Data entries
==================================================
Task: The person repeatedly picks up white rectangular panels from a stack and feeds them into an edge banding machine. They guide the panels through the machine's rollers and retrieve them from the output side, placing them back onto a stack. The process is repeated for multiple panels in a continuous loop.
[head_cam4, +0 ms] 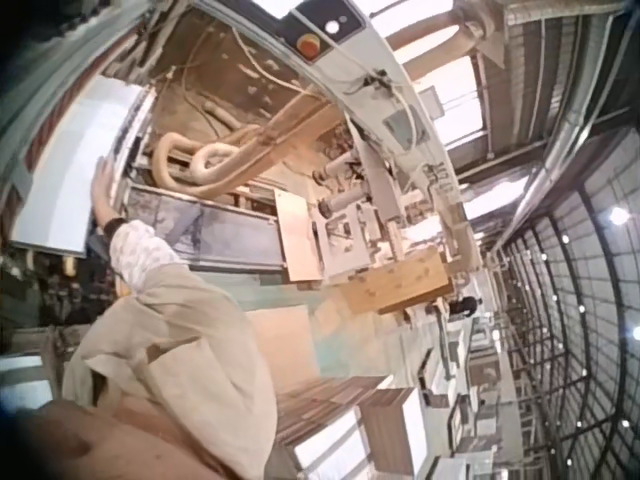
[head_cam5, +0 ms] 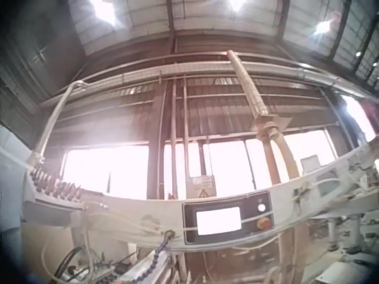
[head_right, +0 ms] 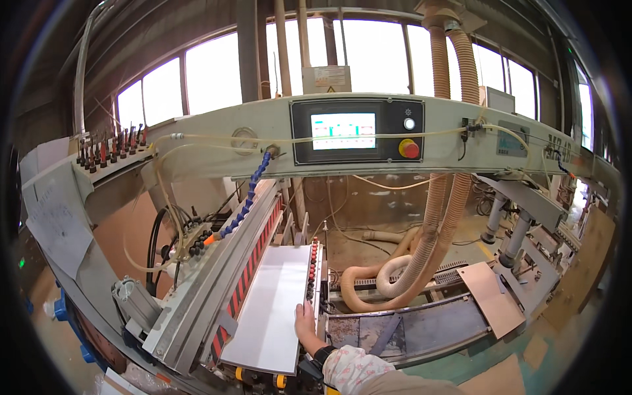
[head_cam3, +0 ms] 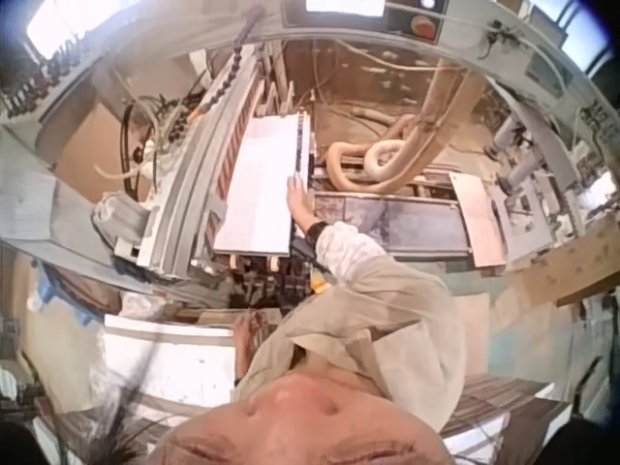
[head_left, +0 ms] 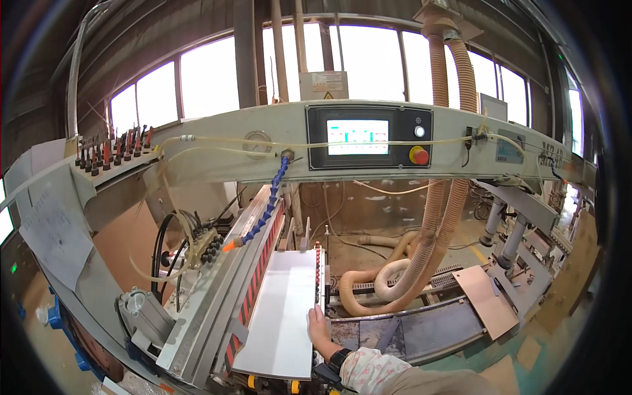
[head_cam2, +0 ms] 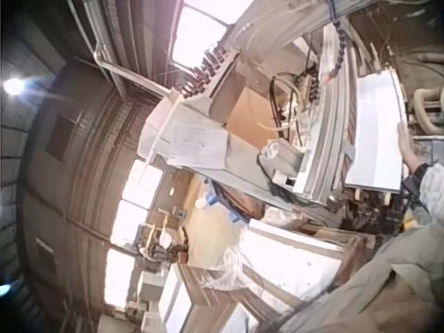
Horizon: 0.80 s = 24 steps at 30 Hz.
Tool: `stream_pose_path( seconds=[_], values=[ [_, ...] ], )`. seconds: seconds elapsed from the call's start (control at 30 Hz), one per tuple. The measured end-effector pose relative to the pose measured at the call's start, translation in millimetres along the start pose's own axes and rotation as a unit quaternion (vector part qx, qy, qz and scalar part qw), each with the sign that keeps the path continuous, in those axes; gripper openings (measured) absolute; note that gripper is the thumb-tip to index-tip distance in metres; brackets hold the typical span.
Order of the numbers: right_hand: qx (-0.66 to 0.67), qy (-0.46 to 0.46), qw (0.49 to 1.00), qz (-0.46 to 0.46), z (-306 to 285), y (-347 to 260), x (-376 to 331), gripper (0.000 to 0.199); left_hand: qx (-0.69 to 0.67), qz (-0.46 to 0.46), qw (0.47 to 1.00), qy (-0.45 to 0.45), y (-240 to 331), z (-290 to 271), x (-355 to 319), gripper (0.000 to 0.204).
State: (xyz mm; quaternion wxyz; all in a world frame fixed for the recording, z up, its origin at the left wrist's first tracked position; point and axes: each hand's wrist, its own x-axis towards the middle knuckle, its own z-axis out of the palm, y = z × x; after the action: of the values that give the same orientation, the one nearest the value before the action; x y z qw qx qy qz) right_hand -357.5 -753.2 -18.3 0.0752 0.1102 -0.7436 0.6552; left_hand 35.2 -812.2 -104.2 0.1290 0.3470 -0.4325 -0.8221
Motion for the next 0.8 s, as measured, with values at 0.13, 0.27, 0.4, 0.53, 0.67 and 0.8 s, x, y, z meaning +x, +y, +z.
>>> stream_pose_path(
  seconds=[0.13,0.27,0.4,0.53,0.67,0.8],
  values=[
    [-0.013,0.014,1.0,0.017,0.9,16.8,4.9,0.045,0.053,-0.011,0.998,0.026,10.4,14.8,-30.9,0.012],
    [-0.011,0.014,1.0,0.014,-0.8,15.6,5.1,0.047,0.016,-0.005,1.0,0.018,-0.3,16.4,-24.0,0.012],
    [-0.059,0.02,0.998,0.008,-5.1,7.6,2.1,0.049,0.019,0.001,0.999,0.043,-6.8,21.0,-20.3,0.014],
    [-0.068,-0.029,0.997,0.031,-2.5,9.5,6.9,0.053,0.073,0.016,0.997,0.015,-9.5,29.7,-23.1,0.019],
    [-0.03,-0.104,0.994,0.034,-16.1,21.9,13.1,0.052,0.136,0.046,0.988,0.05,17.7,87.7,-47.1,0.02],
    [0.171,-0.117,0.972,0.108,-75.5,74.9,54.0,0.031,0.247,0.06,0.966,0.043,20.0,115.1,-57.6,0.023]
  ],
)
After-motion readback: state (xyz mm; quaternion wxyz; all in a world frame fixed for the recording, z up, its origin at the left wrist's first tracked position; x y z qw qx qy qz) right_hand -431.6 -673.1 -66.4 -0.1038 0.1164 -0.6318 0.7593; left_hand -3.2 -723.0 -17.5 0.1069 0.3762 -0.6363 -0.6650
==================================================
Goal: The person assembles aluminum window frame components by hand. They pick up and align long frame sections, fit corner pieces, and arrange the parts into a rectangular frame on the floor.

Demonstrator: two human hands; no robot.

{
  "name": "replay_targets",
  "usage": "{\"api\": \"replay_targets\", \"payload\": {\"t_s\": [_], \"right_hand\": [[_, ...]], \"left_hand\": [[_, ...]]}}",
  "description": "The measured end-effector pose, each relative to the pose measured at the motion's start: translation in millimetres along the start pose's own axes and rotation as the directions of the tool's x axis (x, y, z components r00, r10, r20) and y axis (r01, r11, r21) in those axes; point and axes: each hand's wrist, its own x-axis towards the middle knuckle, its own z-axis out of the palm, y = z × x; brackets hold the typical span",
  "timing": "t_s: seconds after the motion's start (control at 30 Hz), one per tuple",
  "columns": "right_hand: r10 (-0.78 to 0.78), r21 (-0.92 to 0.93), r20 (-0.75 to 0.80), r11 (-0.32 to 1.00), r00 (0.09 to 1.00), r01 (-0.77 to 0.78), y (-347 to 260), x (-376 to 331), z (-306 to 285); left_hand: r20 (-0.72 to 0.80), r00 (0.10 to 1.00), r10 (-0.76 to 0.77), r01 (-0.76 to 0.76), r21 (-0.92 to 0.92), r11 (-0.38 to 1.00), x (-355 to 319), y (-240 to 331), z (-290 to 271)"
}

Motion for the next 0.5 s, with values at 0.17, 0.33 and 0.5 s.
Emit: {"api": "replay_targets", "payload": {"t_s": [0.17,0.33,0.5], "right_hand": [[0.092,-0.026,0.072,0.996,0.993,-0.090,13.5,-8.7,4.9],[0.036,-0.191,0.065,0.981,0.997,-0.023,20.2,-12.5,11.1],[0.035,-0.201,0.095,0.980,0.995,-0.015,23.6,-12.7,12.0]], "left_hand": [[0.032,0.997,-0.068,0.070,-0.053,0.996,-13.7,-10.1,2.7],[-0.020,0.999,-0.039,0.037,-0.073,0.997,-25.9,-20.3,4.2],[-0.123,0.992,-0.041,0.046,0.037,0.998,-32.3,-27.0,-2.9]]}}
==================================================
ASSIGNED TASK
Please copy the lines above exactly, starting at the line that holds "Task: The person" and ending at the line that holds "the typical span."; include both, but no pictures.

ANSWER SECTION
Task: The person repeatedly picks up white rectangular panels from a stack and feeds them into an edge banding machine. They guide the panels through the machine's rollers and retrieve them from the output side, placing them back onto a stack. The process is repeated for multiple panels in a continuous loop.
[head_cam4, +0 ms] 
[head_cam5, +0 ms] 
[head_right, +0 ms] 
[head_cam3, +0 ms] 
[head_left, +0 ms] 
[head_cam2, +0 ms] 
Horizon: 0.80 s = 24 steps at 30 Hz.
Tool: `stream_pose_path( seconds=[_], values=[ [_, ...] ], )`. seconds: seconds elapsed from the call's start (control at 30 Hz), one per tuple. The measured end-effector pose relative to the pose measured at the call's start, translation in millimetres along the start pose's own axes and rotation as a unit quaternion (vector part qx, qy, qz and scalar part qw), each with the sign that keeps the path continuous, in those axes; gripper openings (measured) absolute; note that gripper is the thumb-tip to index-tip distance in metres; brackets hold the typical span.

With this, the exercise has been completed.